The IL trimmer behaviour can be altered not only using existing options but also by adding custom steps to the processing pipeline. This advanced technique is not necessary for most scenarious but can be used by additional framework or SDKs which need very custom behaviour or have other special requirements for the processing.

Building

Custom steps can be registered to the trimmer as ordinary .NET dlls which implement the required Mono.Linker.Steps.IStep interface. There is also more convenient base class called Mono.Linker.Steps.BaseStep which implements the interface and exposes more functionality.

To create such project you create a library project and add package reference to Microsoft.NET.ILLink package.

Such library then need to be registered with the trimmer using --custom-step option or using _TrimmerCustomSteps msbuild ItemGroup.

Custom Step Example

A simple example below demonstrates how to create a trivial custom step which only reads custom data and outputs them to the log.

using System;

using Mono.Linker;
using Mono.Linker.Steps;

namespace MyLinkerExtension
{
	public class FooStep : IStep
	{
		public void Process (LinkContext context)
		{
			if (context.TryGetCustomData ("TestKey", out var value))
				context.LogMessage ($"Custom step with custom data of {value}");
		}
	}
}

Consuming External Data

When building a custom step which needs interaction with external values (for example for the custom step configuration), there is an option --custom-data which allows passing the data to the trimmer. The data are stored inside a trimmer context and can be obtained in the custom step using context.TryGetCustomData method.

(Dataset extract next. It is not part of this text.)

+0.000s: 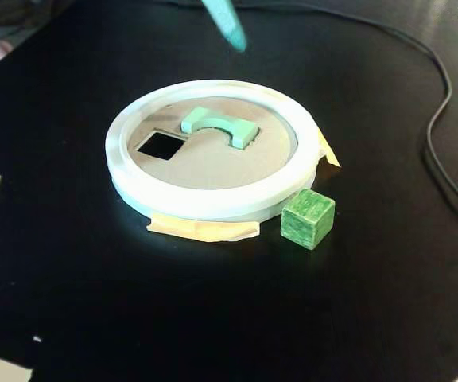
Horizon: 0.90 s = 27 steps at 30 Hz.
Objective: Pick up the U shape block and drop it in corresponding U shaped hole
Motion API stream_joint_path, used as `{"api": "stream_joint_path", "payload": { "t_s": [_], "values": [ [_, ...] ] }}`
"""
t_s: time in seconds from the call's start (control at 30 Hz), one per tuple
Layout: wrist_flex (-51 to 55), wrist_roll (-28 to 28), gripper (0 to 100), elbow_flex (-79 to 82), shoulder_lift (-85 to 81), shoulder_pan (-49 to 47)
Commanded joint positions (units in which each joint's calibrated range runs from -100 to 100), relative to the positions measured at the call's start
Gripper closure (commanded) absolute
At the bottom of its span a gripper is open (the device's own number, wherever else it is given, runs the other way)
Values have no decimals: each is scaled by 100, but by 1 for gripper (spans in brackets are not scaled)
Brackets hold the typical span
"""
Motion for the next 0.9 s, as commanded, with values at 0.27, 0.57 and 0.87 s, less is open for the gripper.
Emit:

Reporting Custom Errors and Warnings

The common operation in the custom steps is to run additional checks on the IL to verify it meets required constraints. The outcome of such operation is then usually some indication to the end user about the incompatible code. This can be done by reporting the error or warning message using context.LogMessage method. It's good practice to use error or warning code which does not conflict with existing codes as listed here.